++++ DATA ++++
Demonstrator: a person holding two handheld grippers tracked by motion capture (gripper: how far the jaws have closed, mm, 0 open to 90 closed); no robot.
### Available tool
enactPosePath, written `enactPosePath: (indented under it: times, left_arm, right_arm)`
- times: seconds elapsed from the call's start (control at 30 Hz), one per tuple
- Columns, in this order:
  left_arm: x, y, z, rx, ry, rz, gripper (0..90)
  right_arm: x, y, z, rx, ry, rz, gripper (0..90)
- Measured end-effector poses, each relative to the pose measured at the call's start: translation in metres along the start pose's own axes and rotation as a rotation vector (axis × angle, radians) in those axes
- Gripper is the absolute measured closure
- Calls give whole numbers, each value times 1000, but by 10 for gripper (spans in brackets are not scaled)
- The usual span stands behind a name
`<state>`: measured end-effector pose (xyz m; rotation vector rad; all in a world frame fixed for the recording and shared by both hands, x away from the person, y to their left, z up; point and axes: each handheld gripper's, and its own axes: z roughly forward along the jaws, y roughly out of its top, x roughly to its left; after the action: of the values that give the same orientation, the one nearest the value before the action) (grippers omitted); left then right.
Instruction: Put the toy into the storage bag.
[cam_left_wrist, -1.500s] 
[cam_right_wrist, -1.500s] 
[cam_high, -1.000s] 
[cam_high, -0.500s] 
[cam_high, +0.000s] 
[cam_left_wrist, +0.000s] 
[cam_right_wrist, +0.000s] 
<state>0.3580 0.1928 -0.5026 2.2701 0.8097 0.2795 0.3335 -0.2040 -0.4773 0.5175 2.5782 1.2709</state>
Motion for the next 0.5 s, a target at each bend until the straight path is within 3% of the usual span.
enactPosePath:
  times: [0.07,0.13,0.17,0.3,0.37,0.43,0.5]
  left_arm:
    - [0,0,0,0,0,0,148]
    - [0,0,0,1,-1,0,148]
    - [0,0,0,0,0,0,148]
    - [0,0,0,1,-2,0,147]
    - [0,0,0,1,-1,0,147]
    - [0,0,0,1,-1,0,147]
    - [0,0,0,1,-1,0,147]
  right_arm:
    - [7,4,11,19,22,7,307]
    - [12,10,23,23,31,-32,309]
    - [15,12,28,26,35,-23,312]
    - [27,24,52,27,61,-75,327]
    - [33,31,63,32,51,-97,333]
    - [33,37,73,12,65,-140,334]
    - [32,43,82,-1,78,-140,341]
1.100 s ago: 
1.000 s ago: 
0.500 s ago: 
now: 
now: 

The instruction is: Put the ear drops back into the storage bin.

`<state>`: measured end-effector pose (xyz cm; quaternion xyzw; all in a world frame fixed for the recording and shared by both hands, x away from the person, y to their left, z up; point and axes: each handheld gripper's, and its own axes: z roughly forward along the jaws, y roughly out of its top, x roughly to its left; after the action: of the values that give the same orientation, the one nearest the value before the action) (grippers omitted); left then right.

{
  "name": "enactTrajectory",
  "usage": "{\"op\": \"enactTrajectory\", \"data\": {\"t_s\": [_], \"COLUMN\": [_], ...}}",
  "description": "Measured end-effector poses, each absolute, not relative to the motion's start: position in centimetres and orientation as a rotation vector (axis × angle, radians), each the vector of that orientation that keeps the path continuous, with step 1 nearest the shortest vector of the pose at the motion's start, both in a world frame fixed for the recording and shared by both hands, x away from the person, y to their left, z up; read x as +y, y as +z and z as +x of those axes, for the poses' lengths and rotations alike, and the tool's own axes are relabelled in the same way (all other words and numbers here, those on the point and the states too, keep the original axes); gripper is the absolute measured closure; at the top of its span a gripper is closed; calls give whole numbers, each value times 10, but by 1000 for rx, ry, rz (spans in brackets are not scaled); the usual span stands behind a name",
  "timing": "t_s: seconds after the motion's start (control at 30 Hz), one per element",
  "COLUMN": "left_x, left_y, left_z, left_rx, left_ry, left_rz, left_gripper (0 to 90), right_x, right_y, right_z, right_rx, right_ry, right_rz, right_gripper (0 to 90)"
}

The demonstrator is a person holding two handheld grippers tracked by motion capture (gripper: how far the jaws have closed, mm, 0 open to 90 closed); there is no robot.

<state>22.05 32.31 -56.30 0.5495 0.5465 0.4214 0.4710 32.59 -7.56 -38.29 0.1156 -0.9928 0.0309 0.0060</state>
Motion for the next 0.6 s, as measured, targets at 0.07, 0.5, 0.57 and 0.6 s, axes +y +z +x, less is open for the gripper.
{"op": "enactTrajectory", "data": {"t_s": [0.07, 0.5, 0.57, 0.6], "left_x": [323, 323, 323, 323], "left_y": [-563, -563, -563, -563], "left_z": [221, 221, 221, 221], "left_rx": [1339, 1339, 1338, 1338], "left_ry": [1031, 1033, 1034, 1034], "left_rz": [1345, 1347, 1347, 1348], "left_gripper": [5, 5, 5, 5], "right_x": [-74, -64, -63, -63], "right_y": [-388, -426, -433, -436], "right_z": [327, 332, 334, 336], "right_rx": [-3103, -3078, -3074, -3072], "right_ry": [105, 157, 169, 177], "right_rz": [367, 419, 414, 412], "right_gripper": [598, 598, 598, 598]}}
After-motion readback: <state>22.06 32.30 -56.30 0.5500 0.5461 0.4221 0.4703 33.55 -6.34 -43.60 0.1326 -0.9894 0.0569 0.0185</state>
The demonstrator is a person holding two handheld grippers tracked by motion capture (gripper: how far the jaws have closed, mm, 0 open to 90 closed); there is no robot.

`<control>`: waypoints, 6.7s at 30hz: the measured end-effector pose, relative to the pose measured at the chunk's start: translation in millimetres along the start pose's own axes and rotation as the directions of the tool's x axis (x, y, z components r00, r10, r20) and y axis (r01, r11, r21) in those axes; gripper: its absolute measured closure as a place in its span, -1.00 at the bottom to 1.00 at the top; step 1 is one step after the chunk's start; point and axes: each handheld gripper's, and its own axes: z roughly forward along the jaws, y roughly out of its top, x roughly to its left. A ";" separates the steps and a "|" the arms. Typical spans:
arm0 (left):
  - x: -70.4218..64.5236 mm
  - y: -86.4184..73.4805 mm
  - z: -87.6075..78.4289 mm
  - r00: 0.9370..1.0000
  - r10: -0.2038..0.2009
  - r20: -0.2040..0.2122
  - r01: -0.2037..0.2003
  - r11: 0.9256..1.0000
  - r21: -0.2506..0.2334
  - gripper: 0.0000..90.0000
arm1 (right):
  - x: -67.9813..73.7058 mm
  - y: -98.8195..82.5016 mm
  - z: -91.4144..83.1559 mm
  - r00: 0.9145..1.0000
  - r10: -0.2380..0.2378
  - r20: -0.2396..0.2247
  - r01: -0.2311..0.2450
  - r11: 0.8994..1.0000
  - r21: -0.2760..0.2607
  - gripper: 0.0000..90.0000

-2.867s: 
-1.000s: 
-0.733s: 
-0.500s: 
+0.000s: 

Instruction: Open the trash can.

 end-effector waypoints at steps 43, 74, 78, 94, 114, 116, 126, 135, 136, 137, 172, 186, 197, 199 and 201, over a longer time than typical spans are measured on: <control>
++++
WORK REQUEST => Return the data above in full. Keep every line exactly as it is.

WRITTEN ANSWER =>
Demonstrator: a person holding two handheld grippers tracked by motion capture (gripper: how far the jaws have closed, mm, 0 open to 90 closed); no robot.
### Available tool
enactPosePath, written `enactPosePath: (indented under it: times, left_arm, right_arm)`
- times: seconds elapsed from the call's start (control at 30 Hz), one per tuple
- Columns, in this order:
  left_arm: x, y, z, rx, ry, rz, gripper (0..90)
  right_arm: x, y, z, rx, ry, rz, gripper (0..90)
- Measured end-effector poses, each relative to the pose measured at the call's start: translation in metres along the start pose's own axes and rotation as a rotation vector (axis × angle, radians) in those axes
- Gripper is the absolute measured closure
- Calls give whole numbers, each value times 1000, but by 10 for gripper (spans in brackets are not scaled)
- The usual span stands behind a name
`<state>`: measured end-effector pose (xyz m; rotation vector rad; all in a world frame fixed for the recording and shared by both hands, x away from the person, y to their left, z up; point and axes: each handheld gripper's, and its own axes: z roughly forward along the jaws, y roughly out of its top, x roughly to its left; after the action: of the values that give the same orientation, the one nearest the value before the action) (grippers omitted); left then right.
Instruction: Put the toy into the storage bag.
[cam_left_wrist, -1.500s] 
[cam_right_wrist, -1.500s] 
[cam_high, -1.000s] 
[cam_high, -0.500s] 
[cam_high, +0.000s] 
[cam_left_wrist, +0.000s] 
[cam_right_wrist, +0.000s] 
<state>0.3580 0.1928 -0.5026 2.2701 0.8097 0.2795 0.3335 -0.2040 -0.4773 0.5175 2.5782 1.2709</state>
Motion for the next 0.5 s, a target at each bend until the straight path is within 3% of the usual span.
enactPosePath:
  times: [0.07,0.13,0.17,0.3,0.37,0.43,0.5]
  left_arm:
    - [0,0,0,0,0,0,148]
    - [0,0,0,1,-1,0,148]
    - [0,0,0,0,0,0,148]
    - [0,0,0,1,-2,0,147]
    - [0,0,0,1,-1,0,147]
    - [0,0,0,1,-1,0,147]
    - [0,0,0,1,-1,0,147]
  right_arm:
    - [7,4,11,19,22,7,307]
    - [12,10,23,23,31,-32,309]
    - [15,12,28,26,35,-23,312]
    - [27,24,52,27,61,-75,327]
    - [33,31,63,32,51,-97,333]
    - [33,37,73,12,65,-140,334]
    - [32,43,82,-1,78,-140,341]
1.100 s ago: 
1.000 s ago: 
0.500 s ago: 
now: 
now: 

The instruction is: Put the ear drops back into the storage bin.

`<state>`: measured end-effector pose (xyz cm; quaternion xyzw; all in a world frame fixed for the recording and shared by both hands, x away from the person, y to their left, z up; point and axes: each handheld gripper's, and its own axes: z roughly forward along the jaws, y roughly out of its top, x roughly to its left; after the action: of the values that give the same orientation, the one nearest the value before the action) (grippers omitted); left then right.

{
  "name": "enactTrajectory",
  "usage": "{\"op\": \"enactTrajectory\", \"data\": {\"t_s\": [_], \"COLUMN\": [_], ...}}",
  "description": "Measured end-effector poses, each absolute, not relative to the motion's start: position in centimetres and orientation as a rotation vector (axis × angle, radians), each the vector of that orientation that keeps the path continuous, with step 1 nearest the shortest vector of the pose at the motion's start, both in a world frame fixed for the recording and shared by both hands, x away from the person, y to their left, z up; read x as +y, y as +z and z as +x of those axes, for the poses' lengths and rotations alike, and the tool's own axes are relabelled in the same way (all other words and numbers here, those on the point and the states too, keep the original axes); gripper is the absolute measured closure; at the top of its span a gripper is closed; calls give whole numbers, each value times 10, but by 1000 for rx, ry, rz (spans in brackets are not scaled); the usual span stands behind a name",
  "timing": "t_s: seconds after the motion's start (control at 30 Hz), one per element",
  "COLUMN": "left_x, left_y, left_z, left_rx, left_ry, left_rz, left_gripper (0 to 90), right_x, right_y, right_z, right_rx, right_ry, right_rz, right_gripper (0 to 90)"
}

The demonstrator is a person holding two handheld grippers tracked by motion capture (gripper: how far the jaws have closed, mm, 0 open to 90 closed); there is no robot.

<state>22.05 32.31 -56.30 0.5495 0.5465 0.4214 0.4710 32.59 -7.56 -38.29 0.1156 -0.9928 0.0309 0.0060</state>
Motion for the next 0.6 s, as measured, targets at 0.07, 0.5, 0.57 and 0.6 s, axes +y +z +x, less is open for the gripper.
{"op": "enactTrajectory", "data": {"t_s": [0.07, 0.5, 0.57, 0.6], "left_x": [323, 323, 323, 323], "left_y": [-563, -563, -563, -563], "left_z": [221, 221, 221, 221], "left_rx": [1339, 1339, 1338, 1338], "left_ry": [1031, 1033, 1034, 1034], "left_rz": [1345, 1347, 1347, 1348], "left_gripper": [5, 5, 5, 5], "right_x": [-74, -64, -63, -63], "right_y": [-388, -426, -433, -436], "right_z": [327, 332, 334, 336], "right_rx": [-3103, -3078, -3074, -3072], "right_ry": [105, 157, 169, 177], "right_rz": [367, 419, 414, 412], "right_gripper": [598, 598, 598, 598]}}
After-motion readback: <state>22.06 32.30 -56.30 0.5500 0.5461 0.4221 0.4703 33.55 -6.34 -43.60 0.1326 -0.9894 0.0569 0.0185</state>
The demonstrator is a person holding two handheld grippers tracked by motion capture (gripper: how far the jaws have closed, mm, 0 open to 90 closed); there is no robot.

`<control>`: waypoints, 6.7s at 30hz: the measured end-effector pose, relative to the pose measured at the chunk's start: translation in millimetres along the start pose's own axes and rotation as the directions of the tool's x axis (x, y, z components r00, r10, r20) and y axis (r01, r11, r21) in those axes; gripper: its absolute measured closure as a place in its span, -1.00 at the bottom to 1.00 at the top; step 1 is one step after the chunk's start; point and axes: each handheld gripper's, and its own axes: z roughly forward along the jaws, y roughly out of its top, x roughly to its left. A ";" separates the steps and a "|" the arms. Typical spans:
arm0 (left):
  - x: -70.4218..64.5236 mm
  - y: -86.4184..73.4805 mm
  - z: -87.6075..78.4289 mm
  - r00: 0.9370..1.0000
  - r10: -0.2038..0.2009
  - r20: -0.2040..0.2122
  - r01: -0.2037..0.2003
  - r11: 0.9256..1.0000
  - r21: -0.2506..0.2334
  - gripper: 0.0000..90.0000
arm1 (right):
  - x: -67.9813..73.7058 mm
  - y: -98.8195..82.5016 mm
  - z: -91.4144..83.1559 mm
  - r00: 0.9145..1.0000
  - r10: -0.2380..0.2378
  - r20: -0.2396..0.2247
  - r01: -0.2311..0.2450
  - r11: 0.8994..1.0000
  - r21: -0.2760..0.2607
  - gripper: 0.0000..90.0000

-2.867s: 
-1.000s: 
-0.733s: 
-0.500s: 
+0.000s: 

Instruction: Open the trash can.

 end-effector waypoints at steps 43, 74, 78, 94, 114, 116, 126, 135, 136, 137, 172, 186, 197, 199 and 201, over a longer time than typical spans are measured on: <control>

Work on this exercise is finished, so nothing remains.